In southern Canada, summer cottagers have traditionally decorated rocky lake shores and outcroppings of Precambrian rock adjacent to highways in the lake cottage districts with these little curiosities. Even without knowing what they are or what they mean many Canadians come to take some solace in seeing them. Parents on long car or camping trips with their young children can point them out,
“Look! There’s another inukshuk!”
At the end of my last Canadian trip, August 2009, I bought two inukshukfigurines at one of the Duty Free shops in Toronto’s Pearson InternationalAirport. Now, I am not a great fan of Duty Free shopping because usually I have little or no money plus little inclination to acquire more stuff at that point in my trip. But I become more superstitious as I get older, and I happened to have a little extra money at the end of this year’s trip, so I bought a few trinkets while waiting for my (delayed) boarding time. I bought an inukshuk necklace for myself - quickly lost in Tokyo as the cheap leather tie failed and it slipped unnoticed off my neck - and an inukshuk cell phone strap decoration, also for myself.
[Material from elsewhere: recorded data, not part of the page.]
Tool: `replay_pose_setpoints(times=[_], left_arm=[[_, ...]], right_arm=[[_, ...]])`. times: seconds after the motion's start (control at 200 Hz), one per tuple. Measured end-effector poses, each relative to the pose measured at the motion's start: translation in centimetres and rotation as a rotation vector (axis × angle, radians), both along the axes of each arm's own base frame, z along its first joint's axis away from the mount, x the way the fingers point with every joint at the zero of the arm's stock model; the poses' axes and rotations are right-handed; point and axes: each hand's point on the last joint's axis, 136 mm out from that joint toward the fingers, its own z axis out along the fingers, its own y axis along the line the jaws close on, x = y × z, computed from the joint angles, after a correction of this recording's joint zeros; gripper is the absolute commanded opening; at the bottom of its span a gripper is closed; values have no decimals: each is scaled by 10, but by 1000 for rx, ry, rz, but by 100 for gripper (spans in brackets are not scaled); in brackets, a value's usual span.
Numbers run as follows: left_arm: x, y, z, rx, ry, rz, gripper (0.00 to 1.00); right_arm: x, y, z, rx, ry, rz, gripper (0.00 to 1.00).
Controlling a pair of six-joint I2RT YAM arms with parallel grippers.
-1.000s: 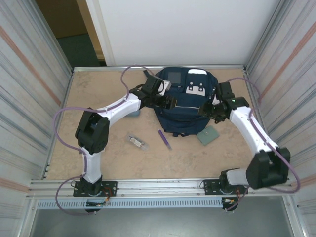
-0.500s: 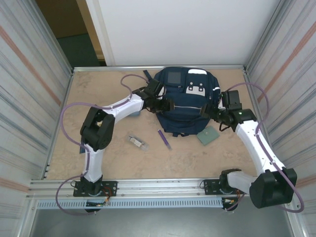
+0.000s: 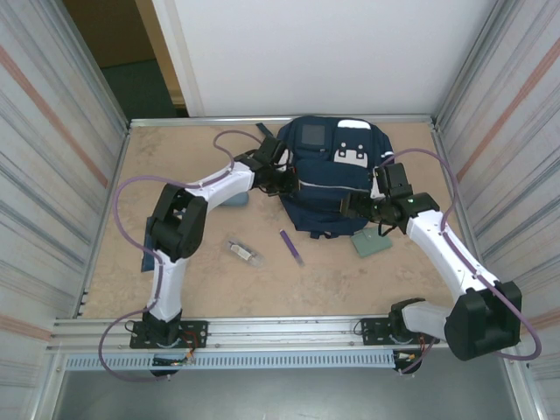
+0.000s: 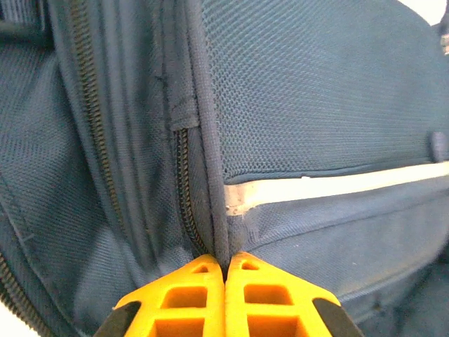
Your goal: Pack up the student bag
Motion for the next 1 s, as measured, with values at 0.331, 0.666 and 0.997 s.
replay_pose_setpoints(times=[0.331,0.666,0.997], left_arm=[[12,7,89,-129,-117,25,0],[8,3,96,-190,-75,13,0],[16,17,85,-208,-60,25,0]], right_arm=[[34,51,10,-221,-175,426,95],[73,88,-12,-425,-270,761,68],[98,99,-31,-533,-315,874,0]])
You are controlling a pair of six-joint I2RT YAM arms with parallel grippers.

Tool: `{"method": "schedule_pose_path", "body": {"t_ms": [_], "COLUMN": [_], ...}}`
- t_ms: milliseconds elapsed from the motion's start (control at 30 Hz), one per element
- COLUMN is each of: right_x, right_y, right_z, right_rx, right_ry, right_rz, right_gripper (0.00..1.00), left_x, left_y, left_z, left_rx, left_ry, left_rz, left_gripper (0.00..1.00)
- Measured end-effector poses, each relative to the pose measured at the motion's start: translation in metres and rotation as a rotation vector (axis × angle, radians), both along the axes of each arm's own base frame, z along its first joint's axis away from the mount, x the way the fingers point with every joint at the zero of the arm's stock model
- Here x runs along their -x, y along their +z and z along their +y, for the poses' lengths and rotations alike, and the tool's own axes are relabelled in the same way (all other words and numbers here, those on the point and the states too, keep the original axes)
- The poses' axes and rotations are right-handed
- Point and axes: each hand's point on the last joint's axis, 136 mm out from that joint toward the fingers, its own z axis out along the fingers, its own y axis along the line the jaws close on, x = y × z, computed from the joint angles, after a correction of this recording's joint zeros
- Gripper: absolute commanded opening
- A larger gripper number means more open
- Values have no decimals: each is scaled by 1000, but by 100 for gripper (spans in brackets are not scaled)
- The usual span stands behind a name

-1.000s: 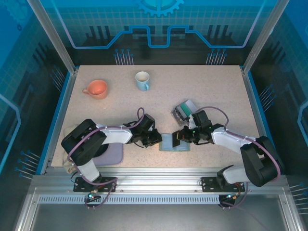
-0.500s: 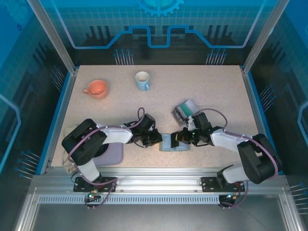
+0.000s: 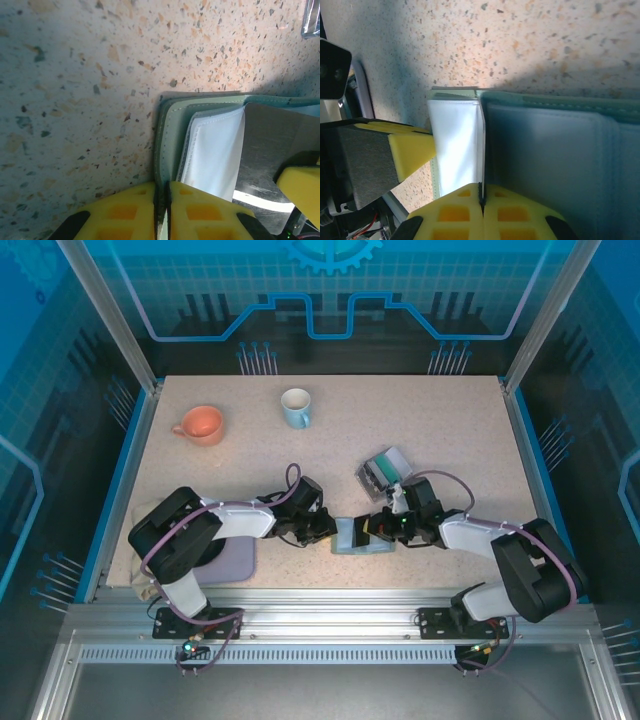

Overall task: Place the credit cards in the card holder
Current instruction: Insert the credit card into the card slot.

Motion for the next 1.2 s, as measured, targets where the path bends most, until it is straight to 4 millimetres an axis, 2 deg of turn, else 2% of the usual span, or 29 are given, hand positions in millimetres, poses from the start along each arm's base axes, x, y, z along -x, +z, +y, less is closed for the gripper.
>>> {"method": "schedule_pose_path", "body": {"t_ms": [400,833,1000,1200], "right_x": [9,5,4,4], "right_y": [-3,-6,-7,-8], "right_z": [-7,3,5,3], "right_rx": [-17,-81,-94,-57], "right_ry": [7,18,25,27], "right_rz": [28,33,42,51], "right_gripper": [3,3,8,18], "left_x": [1,1,1,1], "left_y": [0,0,0,0], "left_z": [-2,-2,-2,-2], "left_rx": [4,5,5,5], "left_ry": [11,11,11,11], "left_rz": [9,9,9,9], "left_gripper": [13,13,13,13]}}
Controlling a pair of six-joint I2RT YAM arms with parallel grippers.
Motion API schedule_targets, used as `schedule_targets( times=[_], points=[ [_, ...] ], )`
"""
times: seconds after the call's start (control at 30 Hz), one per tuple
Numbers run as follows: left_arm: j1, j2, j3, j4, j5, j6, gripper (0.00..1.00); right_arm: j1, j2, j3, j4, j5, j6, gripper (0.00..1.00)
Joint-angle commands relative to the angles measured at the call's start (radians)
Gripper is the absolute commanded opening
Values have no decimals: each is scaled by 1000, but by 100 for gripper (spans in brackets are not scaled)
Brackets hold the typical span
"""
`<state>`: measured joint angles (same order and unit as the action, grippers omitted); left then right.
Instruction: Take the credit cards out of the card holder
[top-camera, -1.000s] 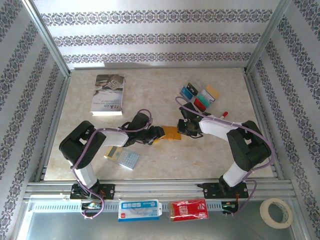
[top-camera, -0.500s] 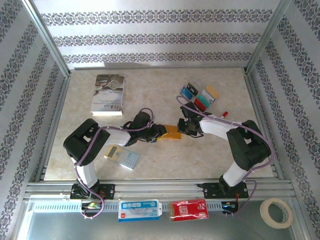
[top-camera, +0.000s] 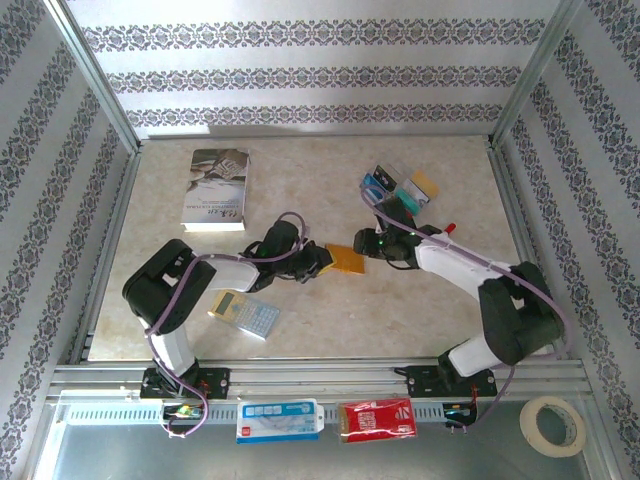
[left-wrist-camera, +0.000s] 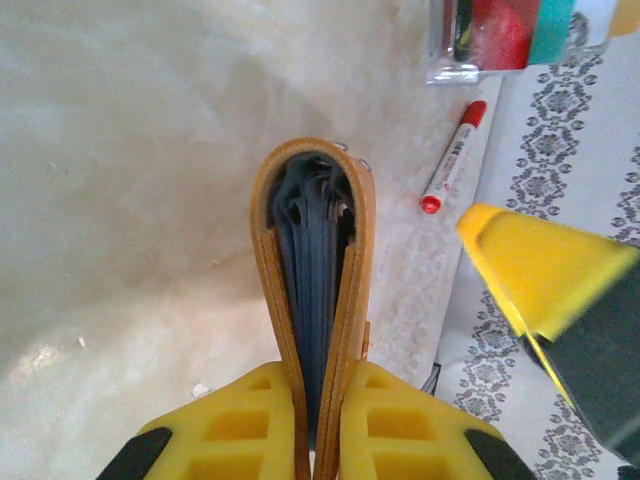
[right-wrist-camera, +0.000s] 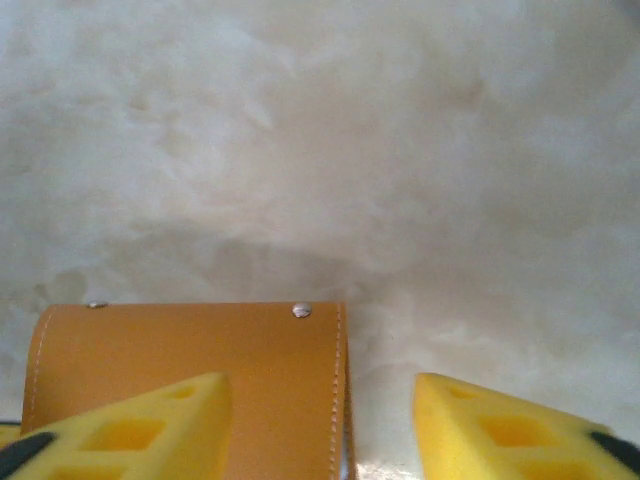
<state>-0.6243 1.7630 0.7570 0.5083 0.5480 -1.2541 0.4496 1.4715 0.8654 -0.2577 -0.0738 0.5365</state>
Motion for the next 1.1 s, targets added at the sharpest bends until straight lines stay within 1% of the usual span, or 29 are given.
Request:
schedule_targets(
  times=[0.0, 0.07, 0.13, 0.23, 0.33, 0.47, 0.7, 0.77, 0.93, 1.07],
  points=[
    [42, -89, -12, -72, 21, 67, 6, 24, -42, 41, 6, 54, -145, 62],
    [67, -127, -13, -129, 31, 100, 6, 57, -47, 60, 8, 83, -222, 68],
    [90, -157, -14, -176, 44, 123, 6, 96, -47, 74, 22, 136, -291, 70],
    [132, -195, -17, -219, 81, 147, 7, 151, -62, 57, 100, 183, -407, 72],
    [182, -230, -24, -256, 113, 157, 7, 183, -83, 12, 210, 177, -505, 74],
    [226, -273, -40, -264, 149, 147, 6, 222, -91, -44, 323, 163, -636, 76],
    [237, -322, -26, -303, 156, 162, 7, 264, -53, -67, 352, 44, -885, 76],
    [238, -316, -9, -321, 162, 166, 7, 277, -38, -68, 358, 37, -958, 76],
    [237, -297, 20, -344, 167, 162, 7, 295, 8, -56, 376, 4, -1081, 75],
    [237, -292, 30, -353, 161, 153, 7, 322, 84, -18, 396, 31, -1172, 71]
  ],
)
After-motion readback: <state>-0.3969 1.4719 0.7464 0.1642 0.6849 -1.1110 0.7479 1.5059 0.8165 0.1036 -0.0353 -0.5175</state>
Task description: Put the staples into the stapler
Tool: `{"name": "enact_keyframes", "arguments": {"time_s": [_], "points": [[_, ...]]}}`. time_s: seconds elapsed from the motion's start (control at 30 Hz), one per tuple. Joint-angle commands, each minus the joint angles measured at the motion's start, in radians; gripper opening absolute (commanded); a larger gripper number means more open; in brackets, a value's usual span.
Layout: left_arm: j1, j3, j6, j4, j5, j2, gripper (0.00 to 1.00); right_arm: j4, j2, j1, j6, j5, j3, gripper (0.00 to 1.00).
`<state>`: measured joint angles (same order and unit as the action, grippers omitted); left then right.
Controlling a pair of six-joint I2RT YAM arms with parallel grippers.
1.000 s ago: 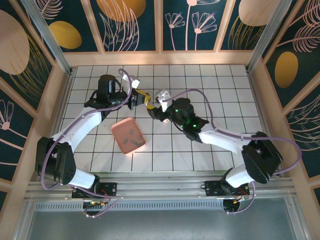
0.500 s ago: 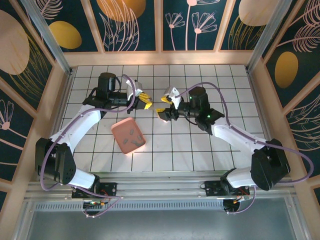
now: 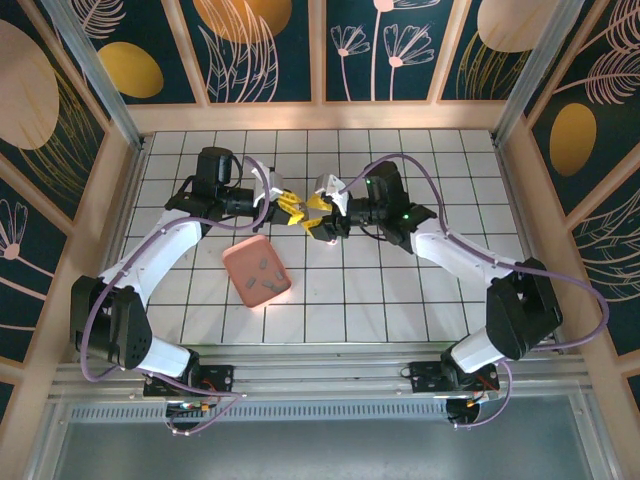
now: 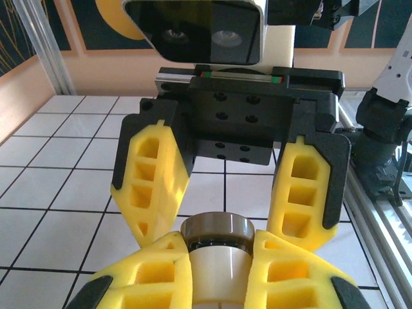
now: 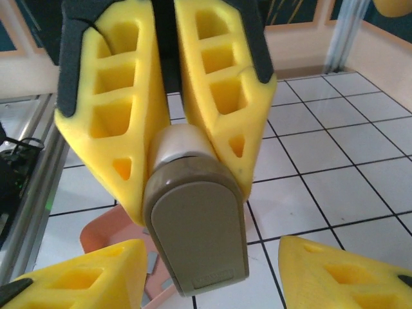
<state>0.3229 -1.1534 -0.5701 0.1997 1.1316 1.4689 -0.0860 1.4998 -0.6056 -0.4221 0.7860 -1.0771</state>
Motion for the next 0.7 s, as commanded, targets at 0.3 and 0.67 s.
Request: {"name": "enact_keyframes", "arguments": {"time_s": [0.3, 0.67], "points": [[-0.001, -0.034, -0.034, 0.012, 0.086, -0.003, 0.0, 0.058, 0.051, 0.021, -0.032, 0.145, -0.079, 0.44], [-0.001, -0.013, 0.023, -0.034, 0.015, -0.033, 0.59, -0.028, -0.004, 0.045, 0.026, 0.072, 0.0, 0.17]]}}
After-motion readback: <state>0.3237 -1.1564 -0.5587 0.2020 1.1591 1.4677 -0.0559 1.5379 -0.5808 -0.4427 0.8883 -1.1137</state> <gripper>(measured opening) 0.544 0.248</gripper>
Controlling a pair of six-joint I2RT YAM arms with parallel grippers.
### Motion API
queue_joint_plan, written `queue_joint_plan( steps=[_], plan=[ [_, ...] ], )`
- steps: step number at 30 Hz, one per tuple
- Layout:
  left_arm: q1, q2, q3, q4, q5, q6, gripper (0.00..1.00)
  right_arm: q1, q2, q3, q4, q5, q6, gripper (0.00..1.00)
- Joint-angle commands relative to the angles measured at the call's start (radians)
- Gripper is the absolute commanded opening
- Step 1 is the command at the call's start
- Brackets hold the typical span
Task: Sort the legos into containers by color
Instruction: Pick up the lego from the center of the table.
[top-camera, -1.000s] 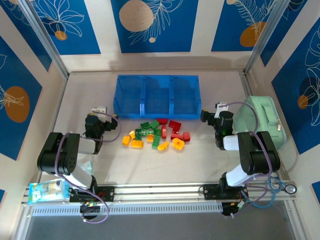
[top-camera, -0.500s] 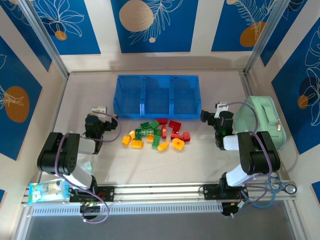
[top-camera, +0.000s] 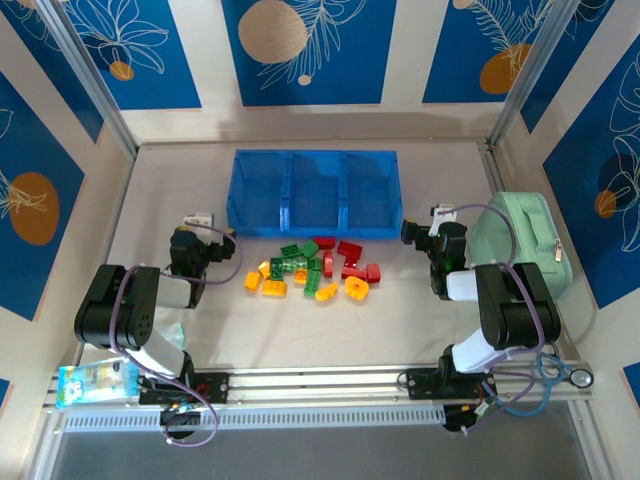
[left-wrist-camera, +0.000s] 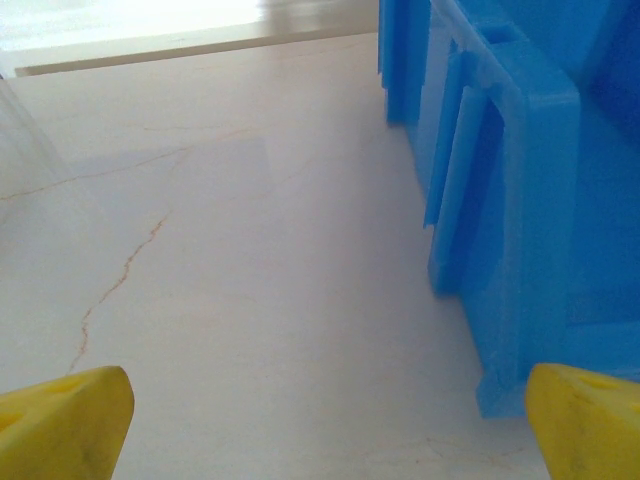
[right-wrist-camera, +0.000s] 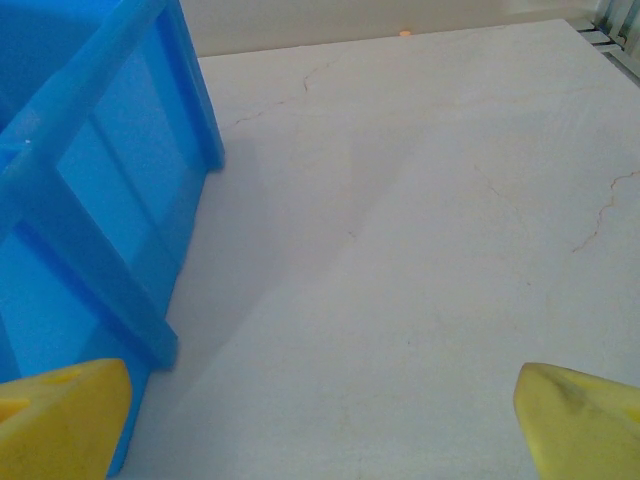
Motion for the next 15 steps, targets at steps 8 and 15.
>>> queue_joint_plan(
  steps=[8,15],
  plan=[
    [0.009,-0.012,0.021,-0.014,0.019,0.011,1.0,-0.001,-0.011,0.004,0.013,-0.011,0.006,0.99],
    [0.003,-0.02,0.018,-0.012,-0.017,0.012,1.0,-0.002,-0.013,0.004,0.017,-0.018,0.005,0.99]
  ],
)
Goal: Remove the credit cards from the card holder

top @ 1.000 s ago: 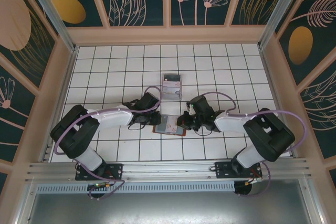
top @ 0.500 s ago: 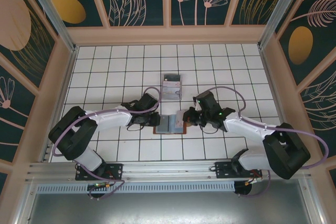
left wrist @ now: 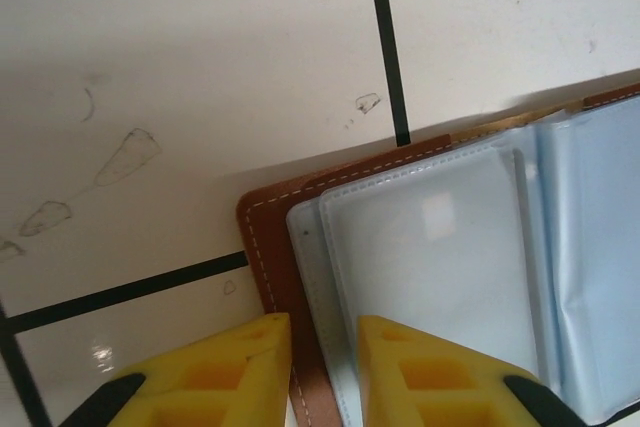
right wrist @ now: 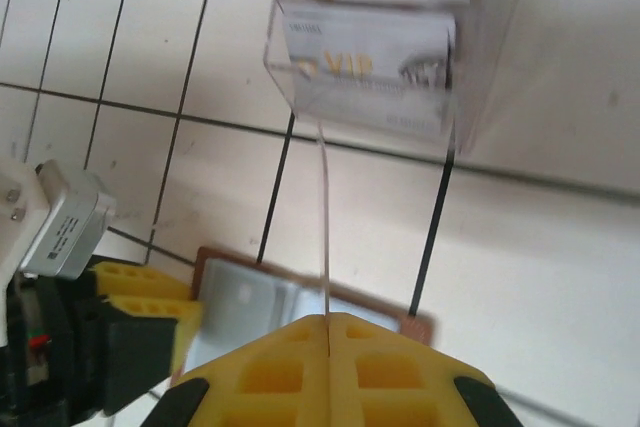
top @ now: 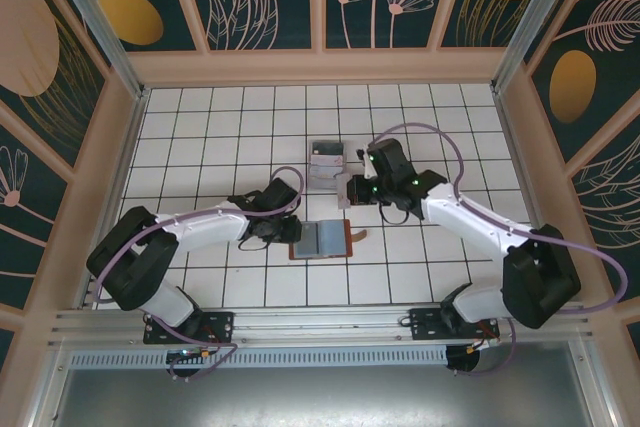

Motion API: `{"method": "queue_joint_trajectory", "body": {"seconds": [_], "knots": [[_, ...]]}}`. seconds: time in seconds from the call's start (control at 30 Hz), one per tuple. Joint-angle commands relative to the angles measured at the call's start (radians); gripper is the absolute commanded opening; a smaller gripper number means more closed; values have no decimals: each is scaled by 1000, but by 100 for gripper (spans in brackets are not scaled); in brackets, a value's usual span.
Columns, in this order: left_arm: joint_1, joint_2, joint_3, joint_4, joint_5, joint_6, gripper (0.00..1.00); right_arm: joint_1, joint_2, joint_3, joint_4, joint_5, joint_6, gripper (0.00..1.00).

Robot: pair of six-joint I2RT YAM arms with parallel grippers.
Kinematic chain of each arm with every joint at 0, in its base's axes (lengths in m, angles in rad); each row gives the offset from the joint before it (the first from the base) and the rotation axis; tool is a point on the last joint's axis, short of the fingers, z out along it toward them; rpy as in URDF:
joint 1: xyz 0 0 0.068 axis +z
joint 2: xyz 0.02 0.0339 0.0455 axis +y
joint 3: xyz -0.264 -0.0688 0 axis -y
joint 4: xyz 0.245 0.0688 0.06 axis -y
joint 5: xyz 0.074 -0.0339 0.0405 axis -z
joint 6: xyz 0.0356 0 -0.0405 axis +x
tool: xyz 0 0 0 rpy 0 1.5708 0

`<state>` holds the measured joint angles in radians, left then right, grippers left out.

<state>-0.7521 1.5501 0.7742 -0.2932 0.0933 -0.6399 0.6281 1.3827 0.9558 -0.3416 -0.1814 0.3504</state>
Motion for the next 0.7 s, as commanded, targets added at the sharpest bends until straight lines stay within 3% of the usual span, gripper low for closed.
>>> {"method": "queue_joint_trajectory", "body": {"seconds": [0.0,0.33,0.67], "knots": [[-2,-40,37,-51,-31,-8,27,-9,69,114,-104,70,-288,0],[2,-104,9,-57,-88,-16,29,-16,226,310,-166,144,-962,0],[17,-157,-63,-37,-94,-39,30,-50,414,563,-380,54,-1296,0]]}}
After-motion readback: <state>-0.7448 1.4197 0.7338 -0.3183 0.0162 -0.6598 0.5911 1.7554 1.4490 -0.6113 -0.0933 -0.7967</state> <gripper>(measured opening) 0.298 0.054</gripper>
Some Japanese asked me,“What is that?”
“It’s an inukshuk. It’s an Inuit, or Eskimo symbol of safety.`
But they thought I was joking. It sounds funny. “Inu” has several uses for the Eskimo people. “Inuit” is their name for themselves, and “Inuktituk” is their language.
“ ‘Inukshuk’ is your word? It’s a joke?”
“No!! It’s an inukshuk. Look, I’ll show you on the Internet.”
But too many people walk away laughing and shrugging their shoulders.
It’s so annoying when you’re telling the truth about something and people just don’t listen.
Oh, well. As the Inuit proverb says, “Inaluit ta shakake lubu ineti.”